A new HBO documentary all about his life, "Back on Board: Greg Louganis" (debuting Tuesday, Aug. 4), points to the intense fear surrounding homosexuality that likely was responsible for the lack of endorsements for a sports superstar who wasn’t even openly gay at the time but was rumored to be so within the sporting world and the media.
“It's great, the progress we’ve made!” Louganis exclaimed in an interview with me on SiriusXM Progress when he was shown the Wheaties box featuring Wolfson. Indeed, the film reveals how much Louganis himself contributed to that progress, as a prominent sports figure who came out both as gay and as HIV positive during a time when there was much less acceptance. After he revealed his HIV status in the 1990s, Louganis lost most of the endorsements he had. (An exception was Speedo, which retained him though 2007.)

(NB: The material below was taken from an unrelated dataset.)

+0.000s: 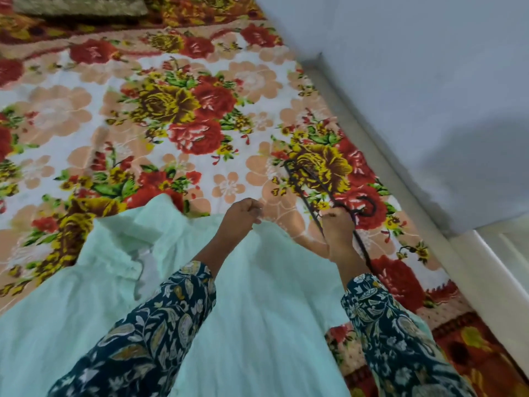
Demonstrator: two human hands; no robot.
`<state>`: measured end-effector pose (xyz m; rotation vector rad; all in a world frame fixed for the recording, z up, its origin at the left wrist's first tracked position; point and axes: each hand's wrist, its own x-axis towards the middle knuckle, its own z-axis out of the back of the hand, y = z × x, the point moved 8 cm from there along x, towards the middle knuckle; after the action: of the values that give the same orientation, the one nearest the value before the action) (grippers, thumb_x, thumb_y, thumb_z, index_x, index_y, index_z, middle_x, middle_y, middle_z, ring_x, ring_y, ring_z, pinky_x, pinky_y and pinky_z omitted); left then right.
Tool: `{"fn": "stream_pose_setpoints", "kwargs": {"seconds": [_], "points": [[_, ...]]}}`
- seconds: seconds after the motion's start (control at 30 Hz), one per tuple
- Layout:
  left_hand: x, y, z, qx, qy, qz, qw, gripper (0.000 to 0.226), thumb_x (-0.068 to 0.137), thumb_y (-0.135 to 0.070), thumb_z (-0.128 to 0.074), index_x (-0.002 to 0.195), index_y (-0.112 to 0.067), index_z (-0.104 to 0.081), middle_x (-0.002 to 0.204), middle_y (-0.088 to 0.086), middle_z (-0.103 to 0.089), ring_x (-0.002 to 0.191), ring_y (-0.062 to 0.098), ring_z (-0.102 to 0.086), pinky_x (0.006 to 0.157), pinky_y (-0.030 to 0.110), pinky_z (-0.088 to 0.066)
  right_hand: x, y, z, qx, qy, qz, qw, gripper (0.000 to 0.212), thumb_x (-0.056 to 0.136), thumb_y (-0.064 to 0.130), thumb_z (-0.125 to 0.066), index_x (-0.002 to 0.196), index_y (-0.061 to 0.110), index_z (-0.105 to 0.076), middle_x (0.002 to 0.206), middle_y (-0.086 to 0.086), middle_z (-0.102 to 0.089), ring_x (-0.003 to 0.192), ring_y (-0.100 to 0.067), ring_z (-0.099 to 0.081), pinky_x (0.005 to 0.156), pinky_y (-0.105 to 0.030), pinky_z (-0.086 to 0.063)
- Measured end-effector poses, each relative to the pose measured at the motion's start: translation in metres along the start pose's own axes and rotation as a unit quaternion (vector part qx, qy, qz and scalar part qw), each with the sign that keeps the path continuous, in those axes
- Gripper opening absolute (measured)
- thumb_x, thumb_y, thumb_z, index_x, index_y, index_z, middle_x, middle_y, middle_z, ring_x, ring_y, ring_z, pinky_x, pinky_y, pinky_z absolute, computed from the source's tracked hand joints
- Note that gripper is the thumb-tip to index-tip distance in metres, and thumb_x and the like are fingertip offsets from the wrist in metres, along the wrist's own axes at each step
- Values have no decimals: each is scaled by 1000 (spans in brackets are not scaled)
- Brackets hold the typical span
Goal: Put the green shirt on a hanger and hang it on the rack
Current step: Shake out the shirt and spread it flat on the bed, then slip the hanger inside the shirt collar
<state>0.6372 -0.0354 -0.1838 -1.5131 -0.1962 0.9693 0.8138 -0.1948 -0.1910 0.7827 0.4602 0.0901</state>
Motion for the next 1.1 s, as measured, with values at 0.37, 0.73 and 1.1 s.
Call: {"fn": "stream_pose_setpoints", "kwargs": {"seconds": [0.37,0.73,1.1], "points": [[19,-7,-5,146,-91,-60,983,19,88,-3,-47,95,-8,-63,99,11,-66,95,28,-60,84,36,-46,46,-37,49,-289,-99,54,951,37,84,0,-45,120,-7,-45,127,-24,-45,120,-39,-42,92,-43,-41],[-75,37,150,433,-339,50,834,48,79,-11,-61,126,-13,-51,146,20,-28,135,40,-21,102,56,-24,-1,44,18,-102,2,209,973,25,88,5,-53,110,-3,-61,101,-23,-67,95,-33,-64,74,-32,-47],[-112,93,236,-89,-345,190,915,12,80,5,-48,75,-4,-54,67,13,-54,68,27,-54,53,28,-40,-104,97,-93,-109,393,166,898,16,87,-10,-48,84,1,-59,70,-9,-61,43,-2,-62,45,-15,-51]]}}
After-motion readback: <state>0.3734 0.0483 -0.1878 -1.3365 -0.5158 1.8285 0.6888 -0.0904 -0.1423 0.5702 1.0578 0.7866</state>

“[Director Cheryl Furjanic] reached out to me and I just agreed to do it,” Louganis said of the documentary, which shows him as he was immersed within the harrowing experience of seeing his Malibu home possibly taken away from him as he sat among his belongings, packed in boxes, trying to negotiate with the bank on the phone. The film flashes back to his amazing career throughout, then comes back to his uncertain present before flashing back again.
“There was so much going on at the time because I was in the midst of potentially losing my home,” he explained. “And what they did with the film, 'Back on Board,' it really goes through the chronology of my sports history and the sports footage really takes you back to that moment in time and, also, to that moment in time of what was happening in the world. People were dying of HIV and AIDS. I was diagnosed with HIV in 1988, six months prior to the Olympic Games. I didn’t think I would see 30 because people were dying. Fortunately, my cousin, who was my doctor, said, 'The healthiest thing for you is to continue training.' And that’s what I did. It was much easier for me to focus on the diving.”
Louganis is a long-term HIV survivor, obviously concerned about his health. He explained how he became an easy target of con artists who preyed upon his vulnerability regarding his being immune-suppressed.
“I learned that my case wasn’t so unique from what was happening in the country,” he said. “It was classic. 2006. The black mold scare. A contractor came in and said, ‘Your house is killing you.’ I was very fearful, so I made a lot of decisions out of fear. So then they took all of the equity out of the house in order to get the work done. And it was going to be to an investment, which was going to pay for everything. And they half-demolished the house [removing supposed mold], because work had to be done immediately. So [I was] in a half-demolished house; they got the money. Took all the equity out of the house and took off with my money.”
But, as "Back on Board" reveals, Louganis is a survivor in more ways than one. He dealt head-on with adversity in both his past and present, and now mentors swimmers on the U.S. Olympic diving team. And he's become a political activist, something he was previously reluctant to call himself. After supporting athletes competing in the 2104 Olympics in Sochi, Russia — plagued by international controversy over that nation’s “gay propaganda” law — he went directly to the LGBT Open Games in Moscow, facing brutal homophobia along with other athletes.
“We were turned away from our hotels once they learned who the group was,” he said. “We had bomb threats. We had a smoke bomb set off by the military at one of our venues. We were kicked out of venues, and when we were in the midst of the some of the events. There was one time when I was fearful we might be detained….I got a true taste of what it’s like to be LGBTQ in Russia. And I was so grateful to be able to be there.”
And we're grateful that Louganis is still using his stature as a sports hero to fight bigotry. Come on, General Mills. It's not too late for that Wheaties box.
"Back on Board: Greg Louganis'' debuts on HBO on Tuesday, August 4th at 10 p.m.